Dr Scott J Turner | Specialist Plastic Surgeon (FRACS) | Sydney

Breast implant revision is considered when existing implants need assessment, replacement, removal, or correction. For Canberra patients, this might mean concerns about implant age, firmness, pain, suspected rupture, malposition, asymmetry, size preference, or changes after pregnancy, breastfeeding, or weight fluctuation. Some revisions are driven by symptoms. Others by personal choice. Many sit somewhere in between.

This guide walks through the reasons patients consider implant revision, the most common clinical scenarios discussed at consultation, and the decision frame between replacement, removal, and combined procedures with a lift. If you’re considering implant replacement, removal, or any new plan for existing implants, the right starting point is a breast implant revision Canberra consultation, not online research.
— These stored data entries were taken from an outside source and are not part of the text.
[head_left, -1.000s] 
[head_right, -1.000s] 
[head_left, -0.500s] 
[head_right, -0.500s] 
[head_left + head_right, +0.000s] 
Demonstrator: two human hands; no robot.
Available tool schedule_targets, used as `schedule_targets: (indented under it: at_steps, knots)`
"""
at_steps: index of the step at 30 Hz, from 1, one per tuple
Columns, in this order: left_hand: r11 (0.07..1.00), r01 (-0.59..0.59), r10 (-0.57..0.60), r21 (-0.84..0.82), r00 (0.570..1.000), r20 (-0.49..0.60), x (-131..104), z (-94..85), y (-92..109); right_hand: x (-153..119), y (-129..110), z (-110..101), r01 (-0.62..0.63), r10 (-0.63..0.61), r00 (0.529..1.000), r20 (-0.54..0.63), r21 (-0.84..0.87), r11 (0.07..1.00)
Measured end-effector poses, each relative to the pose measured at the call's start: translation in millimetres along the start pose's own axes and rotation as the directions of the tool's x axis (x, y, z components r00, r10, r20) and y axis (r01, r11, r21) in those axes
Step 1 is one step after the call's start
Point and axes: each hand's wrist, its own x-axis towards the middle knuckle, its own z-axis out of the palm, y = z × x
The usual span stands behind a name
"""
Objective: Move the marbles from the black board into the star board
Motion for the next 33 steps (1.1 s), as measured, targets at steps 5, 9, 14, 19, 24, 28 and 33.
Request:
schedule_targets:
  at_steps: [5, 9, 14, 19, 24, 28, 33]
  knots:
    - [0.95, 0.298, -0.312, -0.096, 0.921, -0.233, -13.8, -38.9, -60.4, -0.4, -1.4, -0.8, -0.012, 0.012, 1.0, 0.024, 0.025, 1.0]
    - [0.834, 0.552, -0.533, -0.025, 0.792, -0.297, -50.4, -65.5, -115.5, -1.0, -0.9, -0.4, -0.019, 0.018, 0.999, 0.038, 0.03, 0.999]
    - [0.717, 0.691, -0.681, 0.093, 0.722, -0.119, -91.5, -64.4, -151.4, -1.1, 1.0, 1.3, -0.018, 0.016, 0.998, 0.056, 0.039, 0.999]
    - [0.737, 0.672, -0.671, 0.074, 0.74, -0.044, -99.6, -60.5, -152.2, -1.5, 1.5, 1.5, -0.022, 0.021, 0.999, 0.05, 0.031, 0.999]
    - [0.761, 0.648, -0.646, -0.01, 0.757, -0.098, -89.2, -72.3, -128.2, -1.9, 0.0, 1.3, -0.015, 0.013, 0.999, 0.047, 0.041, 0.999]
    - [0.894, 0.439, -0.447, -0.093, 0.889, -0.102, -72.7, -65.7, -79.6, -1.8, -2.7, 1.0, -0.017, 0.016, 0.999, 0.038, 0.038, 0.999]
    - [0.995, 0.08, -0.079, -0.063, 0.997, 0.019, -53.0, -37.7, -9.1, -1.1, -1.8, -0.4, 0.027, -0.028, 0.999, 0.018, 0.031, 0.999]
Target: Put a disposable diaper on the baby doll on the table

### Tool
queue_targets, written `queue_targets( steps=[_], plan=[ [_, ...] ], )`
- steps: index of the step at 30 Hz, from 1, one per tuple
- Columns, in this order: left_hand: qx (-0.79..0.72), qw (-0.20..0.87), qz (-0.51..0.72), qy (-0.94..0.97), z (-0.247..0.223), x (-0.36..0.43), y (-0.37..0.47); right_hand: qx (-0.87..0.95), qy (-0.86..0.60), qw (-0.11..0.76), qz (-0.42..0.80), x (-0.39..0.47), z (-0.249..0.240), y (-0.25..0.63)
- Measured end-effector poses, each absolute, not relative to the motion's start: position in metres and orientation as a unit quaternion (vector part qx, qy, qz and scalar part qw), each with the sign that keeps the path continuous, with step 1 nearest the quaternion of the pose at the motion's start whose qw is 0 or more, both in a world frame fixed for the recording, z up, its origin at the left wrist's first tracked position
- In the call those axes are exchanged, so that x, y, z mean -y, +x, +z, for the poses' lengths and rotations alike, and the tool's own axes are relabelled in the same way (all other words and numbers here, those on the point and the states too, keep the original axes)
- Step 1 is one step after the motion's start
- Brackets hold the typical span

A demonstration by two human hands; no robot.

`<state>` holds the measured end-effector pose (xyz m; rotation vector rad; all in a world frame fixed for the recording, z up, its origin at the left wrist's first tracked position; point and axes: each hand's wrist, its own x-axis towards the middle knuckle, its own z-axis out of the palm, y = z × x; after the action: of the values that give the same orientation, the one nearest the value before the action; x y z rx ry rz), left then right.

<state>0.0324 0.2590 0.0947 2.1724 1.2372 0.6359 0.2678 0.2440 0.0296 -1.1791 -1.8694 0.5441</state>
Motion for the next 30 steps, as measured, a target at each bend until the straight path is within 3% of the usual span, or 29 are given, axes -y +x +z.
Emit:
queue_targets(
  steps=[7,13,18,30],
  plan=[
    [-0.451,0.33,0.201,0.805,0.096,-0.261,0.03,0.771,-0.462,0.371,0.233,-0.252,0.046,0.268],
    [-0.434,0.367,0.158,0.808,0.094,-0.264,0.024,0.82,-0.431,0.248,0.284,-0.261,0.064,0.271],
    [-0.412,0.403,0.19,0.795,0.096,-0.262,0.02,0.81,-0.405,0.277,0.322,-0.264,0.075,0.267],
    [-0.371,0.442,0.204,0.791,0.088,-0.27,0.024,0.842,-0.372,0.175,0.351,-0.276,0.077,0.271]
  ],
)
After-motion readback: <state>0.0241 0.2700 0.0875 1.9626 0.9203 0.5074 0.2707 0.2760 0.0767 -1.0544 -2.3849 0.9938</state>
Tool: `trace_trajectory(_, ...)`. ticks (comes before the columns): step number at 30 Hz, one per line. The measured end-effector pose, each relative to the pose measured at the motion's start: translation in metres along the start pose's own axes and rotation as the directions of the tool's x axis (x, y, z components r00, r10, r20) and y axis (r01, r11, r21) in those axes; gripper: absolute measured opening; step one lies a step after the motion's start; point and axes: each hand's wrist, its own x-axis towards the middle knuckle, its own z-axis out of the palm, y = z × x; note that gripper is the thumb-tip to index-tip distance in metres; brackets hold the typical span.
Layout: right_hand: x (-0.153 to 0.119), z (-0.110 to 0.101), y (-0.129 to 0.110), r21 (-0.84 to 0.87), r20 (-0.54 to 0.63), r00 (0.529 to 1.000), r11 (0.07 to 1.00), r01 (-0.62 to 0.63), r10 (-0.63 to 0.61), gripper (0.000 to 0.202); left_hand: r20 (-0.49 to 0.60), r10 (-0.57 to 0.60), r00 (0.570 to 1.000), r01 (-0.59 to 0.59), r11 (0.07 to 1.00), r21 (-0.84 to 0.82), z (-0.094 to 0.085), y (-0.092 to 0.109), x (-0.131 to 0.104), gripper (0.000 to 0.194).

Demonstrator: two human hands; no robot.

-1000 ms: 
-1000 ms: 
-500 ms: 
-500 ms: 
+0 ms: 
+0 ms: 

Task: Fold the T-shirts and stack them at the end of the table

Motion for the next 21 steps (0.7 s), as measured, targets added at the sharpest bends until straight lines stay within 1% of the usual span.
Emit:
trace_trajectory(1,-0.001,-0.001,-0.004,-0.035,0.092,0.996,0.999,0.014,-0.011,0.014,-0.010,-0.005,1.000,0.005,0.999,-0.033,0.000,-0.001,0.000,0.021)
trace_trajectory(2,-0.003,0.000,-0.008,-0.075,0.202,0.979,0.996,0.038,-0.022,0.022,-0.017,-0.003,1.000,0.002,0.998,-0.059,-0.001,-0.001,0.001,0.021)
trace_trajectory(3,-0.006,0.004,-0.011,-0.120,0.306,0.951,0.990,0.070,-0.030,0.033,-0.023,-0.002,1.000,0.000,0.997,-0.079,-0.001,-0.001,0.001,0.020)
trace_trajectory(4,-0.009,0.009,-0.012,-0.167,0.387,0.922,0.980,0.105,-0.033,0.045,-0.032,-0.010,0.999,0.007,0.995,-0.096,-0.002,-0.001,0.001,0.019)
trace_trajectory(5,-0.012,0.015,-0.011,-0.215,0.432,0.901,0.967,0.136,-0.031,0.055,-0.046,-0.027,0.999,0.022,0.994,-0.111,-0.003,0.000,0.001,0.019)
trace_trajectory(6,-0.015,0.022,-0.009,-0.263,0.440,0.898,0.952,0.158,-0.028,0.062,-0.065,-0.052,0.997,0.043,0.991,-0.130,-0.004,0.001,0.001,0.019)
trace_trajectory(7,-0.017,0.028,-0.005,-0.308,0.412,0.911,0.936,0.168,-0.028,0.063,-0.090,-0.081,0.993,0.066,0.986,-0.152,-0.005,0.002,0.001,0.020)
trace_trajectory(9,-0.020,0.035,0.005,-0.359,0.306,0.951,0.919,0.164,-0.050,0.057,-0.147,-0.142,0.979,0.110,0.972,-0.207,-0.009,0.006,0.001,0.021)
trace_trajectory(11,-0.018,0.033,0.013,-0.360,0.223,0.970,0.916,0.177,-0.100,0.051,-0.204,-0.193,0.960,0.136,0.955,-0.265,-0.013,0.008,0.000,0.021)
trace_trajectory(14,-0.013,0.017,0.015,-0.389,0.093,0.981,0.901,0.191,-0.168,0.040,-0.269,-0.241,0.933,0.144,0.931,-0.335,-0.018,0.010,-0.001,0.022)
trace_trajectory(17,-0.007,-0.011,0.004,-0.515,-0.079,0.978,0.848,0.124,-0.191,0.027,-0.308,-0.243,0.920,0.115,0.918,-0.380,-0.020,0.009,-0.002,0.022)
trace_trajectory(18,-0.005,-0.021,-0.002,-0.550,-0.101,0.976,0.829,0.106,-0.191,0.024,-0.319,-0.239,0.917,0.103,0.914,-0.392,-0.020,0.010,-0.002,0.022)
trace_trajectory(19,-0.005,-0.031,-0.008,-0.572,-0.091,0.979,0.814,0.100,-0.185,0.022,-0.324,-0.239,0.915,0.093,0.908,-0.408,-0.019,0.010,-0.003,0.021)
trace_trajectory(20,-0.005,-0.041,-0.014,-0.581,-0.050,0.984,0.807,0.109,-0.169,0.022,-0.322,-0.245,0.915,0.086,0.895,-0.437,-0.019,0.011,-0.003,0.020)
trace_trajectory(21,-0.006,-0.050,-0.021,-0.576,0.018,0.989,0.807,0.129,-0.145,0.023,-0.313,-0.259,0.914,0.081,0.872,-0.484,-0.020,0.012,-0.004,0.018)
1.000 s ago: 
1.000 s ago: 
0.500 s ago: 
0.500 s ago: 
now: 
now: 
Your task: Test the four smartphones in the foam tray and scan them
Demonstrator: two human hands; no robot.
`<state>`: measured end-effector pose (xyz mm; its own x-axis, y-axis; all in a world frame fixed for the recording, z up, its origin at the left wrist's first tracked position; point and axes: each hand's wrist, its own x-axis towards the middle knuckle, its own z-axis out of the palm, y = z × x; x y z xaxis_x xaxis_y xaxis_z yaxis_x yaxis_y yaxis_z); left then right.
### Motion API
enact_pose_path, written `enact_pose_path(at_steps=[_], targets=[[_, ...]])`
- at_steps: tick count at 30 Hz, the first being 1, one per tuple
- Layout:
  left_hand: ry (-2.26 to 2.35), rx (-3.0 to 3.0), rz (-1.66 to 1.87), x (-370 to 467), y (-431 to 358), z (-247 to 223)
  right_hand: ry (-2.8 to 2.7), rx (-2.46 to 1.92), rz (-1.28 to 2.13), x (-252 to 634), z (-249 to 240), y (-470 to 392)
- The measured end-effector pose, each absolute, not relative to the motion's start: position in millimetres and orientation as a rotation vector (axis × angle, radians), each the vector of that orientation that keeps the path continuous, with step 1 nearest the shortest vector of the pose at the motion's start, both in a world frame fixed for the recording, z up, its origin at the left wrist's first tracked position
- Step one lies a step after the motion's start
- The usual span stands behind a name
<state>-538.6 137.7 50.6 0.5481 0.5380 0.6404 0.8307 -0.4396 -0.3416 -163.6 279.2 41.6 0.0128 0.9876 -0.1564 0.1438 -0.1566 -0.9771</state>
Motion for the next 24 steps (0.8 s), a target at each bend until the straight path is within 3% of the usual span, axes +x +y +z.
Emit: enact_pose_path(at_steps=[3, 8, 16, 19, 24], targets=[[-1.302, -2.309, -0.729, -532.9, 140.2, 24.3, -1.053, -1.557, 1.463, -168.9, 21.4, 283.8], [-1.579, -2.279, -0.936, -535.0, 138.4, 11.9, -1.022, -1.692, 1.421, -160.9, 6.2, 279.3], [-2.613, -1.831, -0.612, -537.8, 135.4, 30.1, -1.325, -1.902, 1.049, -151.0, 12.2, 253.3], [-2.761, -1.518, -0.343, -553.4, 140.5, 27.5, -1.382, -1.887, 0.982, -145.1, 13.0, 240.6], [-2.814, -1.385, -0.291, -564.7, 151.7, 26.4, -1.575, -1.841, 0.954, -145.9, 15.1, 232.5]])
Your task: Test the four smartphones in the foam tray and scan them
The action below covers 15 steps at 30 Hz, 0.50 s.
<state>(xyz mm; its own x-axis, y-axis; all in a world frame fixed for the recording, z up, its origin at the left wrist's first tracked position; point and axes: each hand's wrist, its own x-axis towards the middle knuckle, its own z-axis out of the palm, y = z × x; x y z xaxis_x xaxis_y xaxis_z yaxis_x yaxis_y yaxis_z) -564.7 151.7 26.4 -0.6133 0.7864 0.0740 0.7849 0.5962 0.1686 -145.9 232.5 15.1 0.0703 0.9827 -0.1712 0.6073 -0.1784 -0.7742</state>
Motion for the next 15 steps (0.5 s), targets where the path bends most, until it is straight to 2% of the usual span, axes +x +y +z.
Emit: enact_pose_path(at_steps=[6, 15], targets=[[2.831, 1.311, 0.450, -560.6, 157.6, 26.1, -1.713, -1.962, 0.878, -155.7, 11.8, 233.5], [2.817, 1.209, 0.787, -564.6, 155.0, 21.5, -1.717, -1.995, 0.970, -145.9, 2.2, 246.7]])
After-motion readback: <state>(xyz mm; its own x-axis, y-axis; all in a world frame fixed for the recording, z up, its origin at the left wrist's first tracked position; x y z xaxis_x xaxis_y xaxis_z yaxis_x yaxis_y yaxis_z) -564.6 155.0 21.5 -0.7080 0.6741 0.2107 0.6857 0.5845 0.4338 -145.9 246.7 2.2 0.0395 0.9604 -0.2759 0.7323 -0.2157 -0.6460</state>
Dr Scott J Turner is a Specialist Plastic Surgeon (FRACS) consulting at the Campbell clinic in Canberra and at Sydney clinics in Bondi Junction and Manly. The breakdown below is how the implant revision conversation typically goes during consultation.

Considering breast implant revision in Canberra? The Breast Augmentation Canberra page is the right starting point for individual assessment. Revision consultations follow the same AHPRA cosmetic surgery pathway as primary augmentation, with two consultations at the Campbell clinic before any surgical decision is made.

Breast implants are not lifetime devices

This is the educational anchor for the whole conversation.

The TGA and FDA both state that breast implants are not lifetime devices. The longer a patient has implants, the more likely they are to need removal or replacement at some point. Patients should understand that additional surgery may be needed over the life of an implant, because complications can occur.

What this doesn’t mean: implants automatically need replacing at 10 years. There’s no fixed expiry date for every implant. What matters is the combination of implant age, current symptoms, imaging findings, breast tissue change over time, and whether the patient’s aesthetic preferences have shifted. Some patients have implants for many years without complication. Others need revision earlier. The variables are individual.

What it does mean: anyone considering primary breast augmentation should understand from the start that further surgery is a real possibility down the track. Not a guaranteed outcome. A real possibility worth factoring into the decision.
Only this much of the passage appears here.